■ WHAT THE TASK REQUIRES ■
The word "frame" marks the lines to copy; find all of them in the entries below.

■ MATERIAL TO PROCESS ■

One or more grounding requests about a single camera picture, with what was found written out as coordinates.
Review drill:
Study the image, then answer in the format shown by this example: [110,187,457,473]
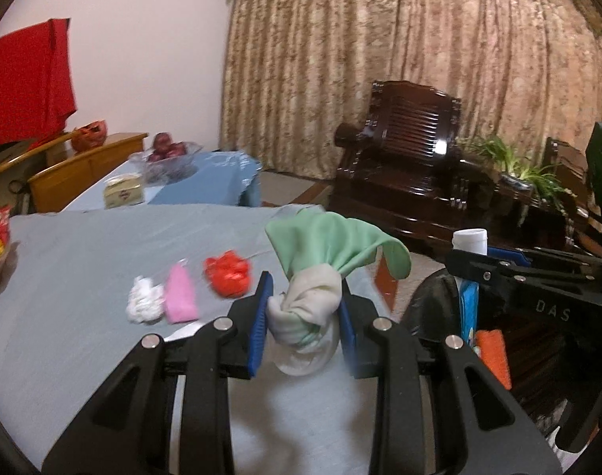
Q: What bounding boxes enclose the beige tissue box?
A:
[103,173,146,210]

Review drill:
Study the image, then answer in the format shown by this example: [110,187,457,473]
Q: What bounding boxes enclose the orange foam fruit net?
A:
[476,330,513,391]

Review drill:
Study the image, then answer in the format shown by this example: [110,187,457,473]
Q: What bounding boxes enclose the wooden cabinet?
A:
[0,131,150,215]

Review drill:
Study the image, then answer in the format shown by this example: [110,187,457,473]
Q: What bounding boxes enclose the dark wooden armchair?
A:
[543,137,602,259]
[327,79,498,254]

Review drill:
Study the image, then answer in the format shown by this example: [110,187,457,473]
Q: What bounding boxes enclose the blue white plant pot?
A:
[499,173,535,192]

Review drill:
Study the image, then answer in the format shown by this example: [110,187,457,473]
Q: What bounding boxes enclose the dark wooden side table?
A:
[494,173,589,259]

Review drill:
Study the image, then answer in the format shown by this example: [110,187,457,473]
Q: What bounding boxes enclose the glass fruit bowl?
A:
[128,141,204,184]

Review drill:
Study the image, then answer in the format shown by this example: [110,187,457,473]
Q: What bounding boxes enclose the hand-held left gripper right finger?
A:
[337,282,565,475]

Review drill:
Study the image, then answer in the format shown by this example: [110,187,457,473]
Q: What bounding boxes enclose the green white knotted cloth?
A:
[264,207,412,377]

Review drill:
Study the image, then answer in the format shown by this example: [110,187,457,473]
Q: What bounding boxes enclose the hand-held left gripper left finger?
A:
[41,271,275,475]

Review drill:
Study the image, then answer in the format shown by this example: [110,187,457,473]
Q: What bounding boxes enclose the red woven basket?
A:
[71,119,108,154]

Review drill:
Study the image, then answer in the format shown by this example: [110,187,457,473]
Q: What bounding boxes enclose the pink rolled sock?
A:
[164,262,201,324]

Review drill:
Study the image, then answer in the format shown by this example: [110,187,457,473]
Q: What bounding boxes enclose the light blue tablecloth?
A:
[63,151,262,214]

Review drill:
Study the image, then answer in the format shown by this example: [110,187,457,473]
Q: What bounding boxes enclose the red rolled sock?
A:
[204,252,253,299]

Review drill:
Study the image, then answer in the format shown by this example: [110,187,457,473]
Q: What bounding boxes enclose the white plastic cup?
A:
[452,228,489,254]

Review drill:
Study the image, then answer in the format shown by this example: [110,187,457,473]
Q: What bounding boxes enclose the patterned beige curtain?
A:
[218,0,602,209]

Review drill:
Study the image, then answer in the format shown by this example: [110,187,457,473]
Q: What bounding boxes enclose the green leafy plant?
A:
[458,135,579,209]

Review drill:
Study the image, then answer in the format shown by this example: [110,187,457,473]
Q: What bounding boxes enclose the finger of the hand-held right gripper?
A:
[444,249,602,298]
[488,246,602,265]

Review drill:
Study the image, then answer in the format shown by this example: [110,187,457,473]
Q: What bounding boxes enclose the red cloth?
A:
[0,18,79,148]

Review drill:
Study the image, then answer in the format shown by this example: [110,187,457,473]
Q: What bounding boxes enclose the white rolled sock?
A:
[125,275,164,324]

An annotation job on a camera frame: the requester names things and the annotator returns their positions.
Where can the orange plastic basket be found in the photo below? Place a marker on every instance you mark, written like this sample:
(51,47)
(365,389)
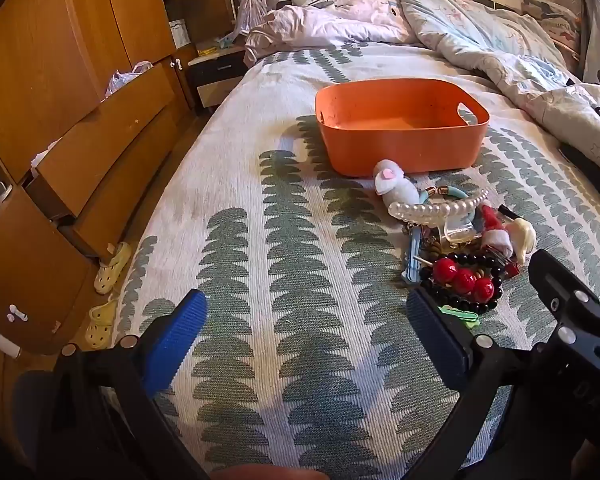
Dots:
(405,147)

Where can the green hair clip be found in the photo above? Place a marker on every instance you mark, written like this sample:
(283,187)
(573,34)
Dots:
(460,316)

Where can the white plush mouse toy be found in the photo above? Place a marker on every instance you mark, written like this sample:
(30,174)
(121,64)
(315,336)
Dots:
(397,185)

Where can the pale plastic bag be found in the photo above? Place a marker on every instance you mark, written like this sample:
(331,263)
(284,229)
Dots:
(124,77)

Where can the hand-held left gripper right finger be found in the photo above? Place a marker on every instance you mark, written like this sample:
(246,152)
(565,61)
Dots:
(437,340)

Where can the patterned cushion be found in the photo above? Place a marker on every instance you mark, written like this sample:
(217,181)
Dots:
(555,22)

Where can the yellow item on nightstand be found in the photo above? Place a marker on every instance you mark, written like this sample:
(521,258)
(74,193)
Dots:
(208,51)

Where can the dark and beige nightstand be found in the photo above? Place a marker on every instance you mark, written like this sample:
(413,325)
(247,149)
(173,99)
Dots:
(214,72)

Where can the person's left hand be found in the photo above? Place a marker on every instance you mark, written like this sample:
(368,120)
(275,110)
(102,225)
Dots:
(270,473)

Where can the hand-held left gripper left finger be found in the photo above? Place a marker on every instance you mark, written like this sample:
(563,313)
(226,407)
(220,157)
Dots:
(179,340)

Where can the hanging clear plastic bag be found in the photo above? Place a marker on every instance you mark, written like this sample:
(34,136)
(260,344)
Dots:
(252,7)

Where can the pink duvet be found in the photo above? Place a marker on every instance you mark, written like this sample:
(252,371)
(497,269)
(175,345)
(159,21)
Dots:
(325,25)

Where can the blue hair clip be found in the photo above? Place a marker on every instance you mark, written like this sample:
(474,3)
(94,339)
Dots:
(412,255)

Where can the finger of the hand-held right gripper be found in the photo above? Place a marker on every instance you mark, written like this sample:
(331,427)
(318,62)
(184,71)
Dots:
(560,285)

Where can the wooden wardrobe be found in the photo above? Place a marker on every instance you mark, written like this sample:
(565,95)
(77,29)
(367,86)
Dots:
(39,50)

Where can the cream hair claw clip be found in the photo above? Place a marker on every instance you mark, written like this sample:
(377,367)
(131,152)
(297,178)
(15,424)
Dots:
(522,237)

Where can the leaf-patterned bedsheet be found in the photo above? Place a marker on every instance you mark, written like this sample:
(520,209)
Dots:
(280,260)

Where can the pearl hair claw clip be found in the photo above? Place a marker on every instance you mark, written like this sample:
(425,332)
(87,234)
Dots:
(430,210)

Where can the santa hat hair clip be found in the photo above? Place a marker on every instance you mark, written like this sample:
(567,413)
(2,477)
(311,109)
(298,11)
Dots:
(497,240)

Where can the light blue patterned duvet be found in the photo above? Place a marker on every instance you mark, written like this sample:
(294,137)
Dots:
(485,40)

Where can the wooden wardrobe drawer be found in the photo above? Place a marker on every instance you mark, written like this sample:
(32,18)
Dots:
(104,130)
(124,200)

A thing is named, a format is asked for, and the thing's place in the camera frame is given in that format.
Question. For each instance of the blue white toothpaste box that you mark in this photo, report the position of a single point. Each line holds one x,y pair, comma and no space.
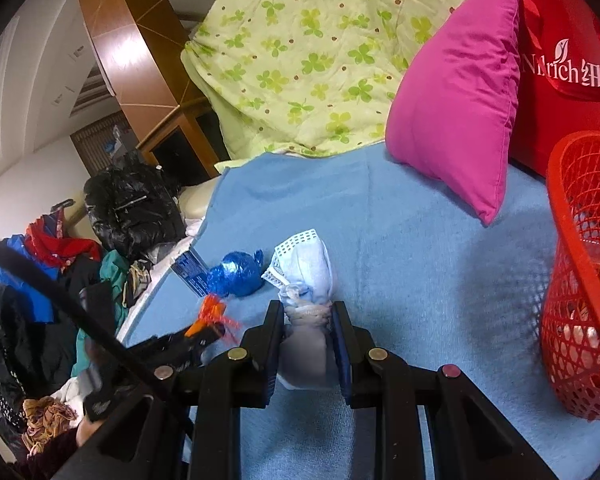
190,270

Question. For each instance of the red plastic mesh basket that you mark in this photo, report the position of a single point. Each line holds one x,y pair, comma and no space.
570,360

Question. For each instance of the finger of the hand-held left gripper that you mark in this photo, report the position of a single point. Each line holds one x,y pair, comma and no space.
180,347

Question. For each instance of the teal jacket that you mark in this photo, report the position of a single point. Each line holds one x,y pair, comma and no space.
112,270

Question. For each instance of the beige cushion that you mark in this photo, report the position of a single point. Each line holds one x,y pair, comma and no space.
195,202

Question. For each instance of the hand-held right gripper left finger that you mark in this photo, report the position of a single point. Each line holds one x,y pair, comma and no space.
275,345

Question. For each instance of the magenta pillow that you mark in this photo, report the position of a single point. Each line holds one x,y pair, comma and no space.
455,110

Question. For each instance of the blue plastic bag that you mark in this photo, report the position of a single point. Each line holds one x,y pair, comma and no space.
235,275

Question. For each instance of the light blue blanket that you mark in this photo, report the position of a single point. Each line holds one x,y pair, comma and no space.
405,260

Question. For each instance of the red tote bag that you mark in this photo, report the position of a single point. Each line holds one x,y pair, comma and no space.
565,35

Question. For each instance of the wooden cabinet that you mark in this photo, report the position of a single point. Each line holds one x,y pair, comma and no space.
180,120

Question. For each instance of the green clover print quilt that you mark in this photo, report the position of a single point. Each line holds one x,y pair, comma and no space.
305,50

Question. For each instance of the red jacket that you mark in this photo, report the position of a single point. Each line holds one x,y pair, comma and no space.
55,247

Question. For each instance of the light blue face mask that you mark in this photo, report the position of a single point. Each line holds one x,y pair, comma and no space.
305,265

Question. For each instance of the camouflage cloth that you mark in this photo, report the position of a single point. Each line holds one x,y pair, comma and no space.
137,280

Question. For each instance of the dark clothing pile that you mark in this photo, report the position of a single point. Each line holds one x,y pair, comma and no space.
30,350

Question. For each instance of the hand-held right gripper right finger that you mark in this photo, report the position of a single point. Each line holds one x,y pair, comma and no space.
341,355

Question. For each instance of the brown slatted screen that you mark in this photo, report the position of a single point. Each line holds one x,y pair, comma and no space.
87,147

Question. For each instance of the blue jacket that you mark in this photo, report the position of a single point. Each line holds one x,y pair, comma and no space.
20,280

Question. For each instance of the orange wrapper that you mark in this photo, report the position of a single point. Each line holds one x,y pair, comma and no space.
210,310

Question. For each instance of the brown patterned cloth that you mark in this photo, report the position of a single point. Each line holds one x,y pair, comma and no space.
45,415

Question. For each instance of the person's left hand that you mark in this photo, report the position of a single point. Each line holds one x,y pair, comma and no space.
90,432

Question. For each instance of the black puffer jacket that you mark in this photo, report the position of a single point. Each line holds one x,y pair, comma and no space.
130,210

■ SOLUTION TO THIS PROBLEM ■
An annotation job on a camera frame: the requester names things and the annotator returns their positions.
A thing is named, a format is asked for, and the thing's place in the camera frame is given in that format.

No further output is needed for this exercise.